● **Exercise**
The answer is every line in the data below that contains the word "frame".

● **Data listing**
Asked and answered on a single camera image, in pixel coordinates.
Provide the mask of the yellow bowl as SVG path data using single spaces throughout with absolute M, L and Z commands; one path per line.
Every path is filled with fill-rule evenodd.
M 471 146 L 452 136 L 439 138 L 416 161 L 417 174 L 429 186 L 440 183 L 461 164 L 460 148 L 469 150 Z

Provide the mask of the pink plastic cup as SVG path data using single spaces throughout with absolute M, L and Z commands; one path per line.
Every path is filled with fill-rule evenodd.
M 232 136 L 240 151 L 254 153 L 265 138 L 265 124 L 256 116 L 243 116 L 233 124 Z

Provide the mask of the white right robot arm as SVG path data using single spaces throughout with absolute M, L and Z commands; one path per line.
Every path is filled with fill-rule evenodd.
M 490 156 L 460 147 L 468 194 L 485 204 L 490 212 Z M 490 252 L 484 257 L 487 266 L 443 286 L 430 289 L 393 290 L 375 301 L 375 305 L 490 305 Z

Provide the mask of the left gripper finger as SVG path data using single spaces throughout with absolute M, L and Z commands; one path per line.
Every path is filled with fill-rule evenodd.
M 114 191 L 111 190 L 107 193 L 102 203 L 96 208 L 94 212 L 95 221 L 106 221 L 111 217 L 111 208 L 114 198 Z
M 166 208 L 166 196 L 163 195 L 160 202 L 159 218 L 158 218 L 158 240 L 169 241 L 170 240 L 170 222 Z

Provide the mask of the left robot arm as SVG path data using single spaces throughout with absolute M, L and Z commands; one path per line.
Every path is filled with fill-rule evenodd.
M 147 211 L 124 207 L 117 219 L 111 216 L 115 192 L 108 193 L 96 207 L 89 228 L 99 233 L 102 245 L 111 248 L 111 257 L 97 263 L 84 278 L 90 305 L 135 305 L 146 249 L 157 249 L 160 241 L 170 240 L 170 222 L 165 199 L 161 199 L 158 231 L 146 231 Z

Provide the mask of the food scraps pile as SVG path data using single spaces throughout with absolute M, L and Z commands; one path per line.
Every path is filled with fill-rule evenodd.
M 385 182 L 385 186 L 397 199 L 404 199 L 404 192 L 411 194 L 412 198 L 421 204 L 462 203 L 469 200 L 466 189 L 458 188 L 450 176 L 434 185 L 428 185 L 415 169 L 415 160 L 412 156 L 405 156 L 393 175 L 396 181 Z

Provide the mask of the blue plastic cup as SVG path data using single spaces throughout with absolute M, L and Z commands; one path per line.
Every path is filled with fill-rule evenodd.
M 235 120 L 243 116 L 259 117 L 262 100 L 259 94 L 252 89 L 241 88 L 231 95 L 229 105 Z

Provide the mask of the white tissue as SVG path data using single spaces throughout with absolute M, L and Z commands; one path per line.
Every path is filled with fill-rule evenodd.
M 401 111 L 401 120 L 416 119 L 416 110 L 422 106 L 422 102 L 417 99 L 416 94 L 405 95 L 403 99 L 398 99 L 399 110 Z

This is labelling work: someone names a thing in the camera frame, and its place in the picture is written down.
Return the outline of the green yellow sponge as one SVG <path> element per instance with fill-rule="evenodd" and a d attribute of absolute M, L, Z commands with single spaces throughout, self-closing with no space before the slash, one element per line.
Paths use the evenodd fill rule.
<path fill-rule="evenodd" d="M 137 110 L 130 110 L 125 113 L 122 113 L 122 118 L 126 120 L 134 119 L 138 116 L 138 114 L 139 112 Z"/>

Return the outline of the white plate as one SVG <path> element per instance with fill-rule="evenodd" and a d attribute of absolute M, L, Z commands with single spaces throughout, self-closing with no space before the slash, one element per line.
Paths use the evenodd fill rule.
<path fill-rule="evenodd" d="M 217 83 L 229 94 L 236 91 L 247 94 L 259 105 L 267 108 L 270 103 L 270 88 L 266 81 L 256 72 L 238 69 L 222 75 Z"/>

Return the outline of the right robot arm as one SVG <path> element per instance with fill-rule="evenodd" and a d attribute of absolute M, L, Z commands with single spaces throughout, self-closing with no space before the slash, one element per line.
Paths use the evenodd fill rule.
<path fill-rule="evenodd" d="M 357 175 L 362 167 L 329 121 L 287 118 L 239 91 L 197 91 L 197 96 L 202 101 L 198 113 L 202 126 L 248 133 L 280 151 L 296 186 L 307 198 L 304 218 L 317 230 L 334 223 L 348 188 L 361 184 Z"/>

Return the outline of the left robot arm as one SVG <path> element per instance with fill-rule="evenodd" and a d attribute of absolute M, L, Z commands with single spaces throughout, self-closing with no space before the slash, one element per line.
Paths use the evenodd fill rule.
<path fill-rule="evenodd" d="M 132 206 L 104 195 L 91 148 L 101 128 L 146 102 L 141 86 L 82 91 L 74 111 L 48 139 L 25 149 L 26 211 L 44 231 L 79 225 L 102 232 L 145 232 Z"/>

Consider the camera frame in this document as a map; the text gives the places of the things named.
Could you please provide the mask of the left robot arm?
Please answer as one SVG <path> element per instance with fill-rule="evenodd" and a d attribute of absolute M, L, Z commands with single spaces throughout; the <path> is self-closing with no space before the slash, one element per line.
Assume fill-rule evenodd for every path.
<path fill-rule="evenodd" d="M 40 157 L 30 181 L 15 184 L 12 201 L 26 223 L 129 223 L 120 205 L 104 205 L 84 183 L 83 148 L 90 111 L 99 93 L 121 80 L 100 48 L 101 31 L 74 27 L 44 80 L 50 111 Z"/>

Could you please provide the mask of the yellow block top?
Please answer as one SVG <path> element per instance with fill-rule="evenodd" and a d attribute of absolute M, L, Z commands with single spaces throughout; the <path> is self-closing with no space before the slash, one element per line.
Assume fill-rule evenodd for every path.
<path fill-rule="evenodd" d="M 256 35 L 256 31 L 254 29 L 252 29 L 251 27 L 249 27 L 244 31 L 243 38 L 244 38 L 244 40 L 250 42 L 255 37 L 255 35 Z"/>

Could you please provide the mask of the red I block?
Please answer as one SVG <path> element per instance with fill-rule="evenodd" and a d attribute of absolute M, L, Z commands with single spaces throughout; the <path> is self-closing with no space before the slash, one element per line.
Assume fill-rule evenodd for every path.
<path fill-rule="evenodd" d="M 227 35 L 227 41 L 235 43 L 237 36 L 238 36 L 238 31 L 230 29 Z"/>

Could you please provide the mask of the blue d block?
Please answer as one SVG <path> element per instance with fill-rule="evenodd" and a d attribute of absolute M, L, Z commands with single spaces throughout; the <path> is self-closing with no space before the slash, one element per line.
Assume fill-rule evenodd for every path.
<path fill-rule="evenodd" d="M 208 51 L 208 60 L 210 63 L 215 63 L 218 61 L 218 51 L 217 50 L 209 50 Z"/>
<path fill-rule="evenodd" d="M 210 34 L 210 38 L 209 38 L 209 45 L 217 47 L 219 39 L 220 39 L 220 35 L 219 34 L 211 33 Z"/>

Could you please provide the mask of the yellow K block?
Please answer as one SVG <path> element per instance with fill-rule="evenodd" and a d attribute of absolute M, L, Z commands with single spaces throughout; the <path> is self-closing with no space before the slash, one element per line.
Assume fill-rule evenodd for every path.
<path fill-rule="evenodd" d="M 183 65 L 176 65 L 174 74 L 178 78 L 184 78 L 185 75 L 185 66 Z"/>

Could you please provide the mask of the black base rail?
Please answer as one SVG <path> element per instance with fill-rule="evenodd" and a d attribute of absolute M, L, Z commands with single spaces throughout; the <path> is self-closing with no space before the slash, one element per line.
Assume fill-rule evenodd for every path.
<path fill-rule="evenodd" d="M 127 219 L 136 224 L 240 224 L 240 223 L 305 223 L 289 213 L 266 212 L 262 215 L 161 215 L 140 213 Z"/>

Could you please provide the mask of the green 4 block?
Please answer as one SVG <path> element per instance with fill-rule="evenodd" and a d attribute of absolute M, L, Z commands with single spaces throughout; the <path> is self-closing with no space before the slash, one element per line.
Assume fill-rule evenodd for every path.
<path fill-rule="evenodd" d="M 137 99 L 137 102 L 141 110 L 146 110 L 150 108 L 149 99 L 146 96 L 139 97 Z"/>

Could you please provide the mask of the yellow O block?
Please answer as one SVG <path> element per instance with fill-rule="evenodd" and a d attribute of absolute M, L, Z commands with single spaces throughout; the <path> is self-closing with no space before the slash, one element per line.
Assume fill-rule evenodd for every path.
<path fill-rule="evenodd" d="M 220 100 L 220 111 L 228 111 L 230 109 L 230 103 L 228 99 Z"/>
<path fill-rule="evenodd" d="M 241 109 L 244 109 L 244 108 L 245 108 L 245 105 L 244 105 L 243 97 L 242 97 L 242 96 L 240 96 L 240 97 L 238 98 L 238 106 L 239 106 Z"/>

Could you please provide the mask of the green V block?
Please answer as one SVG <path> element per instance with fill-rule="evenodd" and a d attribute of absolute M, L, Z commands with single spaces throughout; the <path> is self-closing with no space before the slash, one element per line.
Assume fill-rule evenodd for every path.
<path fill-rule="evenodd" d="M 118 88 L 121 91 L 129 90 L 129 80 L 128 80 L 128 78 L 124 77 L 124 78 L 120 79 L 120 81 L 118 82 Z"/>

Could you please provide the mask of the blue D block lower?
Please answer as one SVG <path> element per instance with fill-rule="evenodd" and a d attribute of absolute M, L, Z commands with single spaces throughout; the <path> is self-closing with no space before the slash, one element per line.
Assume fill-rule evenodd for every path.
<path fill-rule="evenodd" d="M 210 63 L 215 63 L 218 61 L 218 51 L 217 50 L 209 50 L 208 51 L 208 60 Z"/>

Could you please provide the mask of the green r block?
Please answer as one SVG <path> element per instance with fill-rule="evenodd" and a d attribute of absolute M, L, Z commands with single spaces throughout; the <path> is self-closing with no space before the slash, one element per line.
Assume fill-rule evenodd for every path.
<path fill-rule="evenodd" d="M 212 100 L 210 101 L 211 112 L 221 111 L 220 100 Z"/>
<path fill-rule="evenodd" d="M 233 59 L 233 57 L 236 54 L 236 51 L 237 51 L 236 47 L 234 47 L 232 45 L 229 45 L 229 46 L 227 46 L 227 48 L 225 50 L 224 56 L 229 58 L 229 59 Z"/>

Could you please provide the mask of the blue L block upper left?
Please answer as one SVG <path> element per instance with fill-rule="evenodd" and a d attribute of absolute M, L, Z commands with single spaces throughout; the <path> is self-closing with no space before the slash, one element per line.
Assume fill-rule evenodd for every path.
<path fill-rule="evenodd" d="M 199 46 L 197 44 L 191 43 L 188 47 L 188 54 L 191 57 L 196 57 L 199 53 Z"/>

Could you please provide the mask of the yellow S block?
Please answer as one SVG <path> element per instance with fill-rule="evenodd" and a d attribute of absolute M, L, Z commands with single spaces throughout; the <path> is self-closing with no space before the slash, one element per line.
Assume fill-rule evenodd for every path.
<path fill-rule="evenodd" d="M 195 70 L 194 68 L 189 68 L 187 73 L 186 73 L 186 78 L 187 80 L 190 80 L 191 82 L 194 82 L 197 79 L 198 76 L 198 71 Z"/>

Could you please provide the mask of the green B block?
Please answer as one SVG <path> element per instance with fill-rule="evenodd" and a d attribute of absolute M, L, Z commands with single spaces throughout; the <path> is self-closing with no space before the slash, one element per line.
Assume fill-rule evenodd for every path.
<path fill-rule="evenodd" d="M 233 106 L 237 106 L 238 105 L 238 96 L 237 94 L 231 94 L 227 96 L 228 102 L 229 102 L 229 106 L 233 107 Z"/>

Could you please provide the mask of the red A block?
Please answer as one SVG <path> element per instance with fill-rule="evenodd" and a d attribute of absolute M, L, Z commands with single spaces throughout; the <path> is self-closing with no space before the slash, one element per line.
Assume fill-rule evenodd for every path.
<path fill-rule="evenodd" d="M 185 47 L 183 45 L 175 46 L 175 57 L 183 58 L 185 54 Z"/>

● **Solved problem**
This is labelling work: someone names a thing in the camera frame, and its place in the picture is written down.
Consider the camera frame in this document as a map; the text gives the places of the things named.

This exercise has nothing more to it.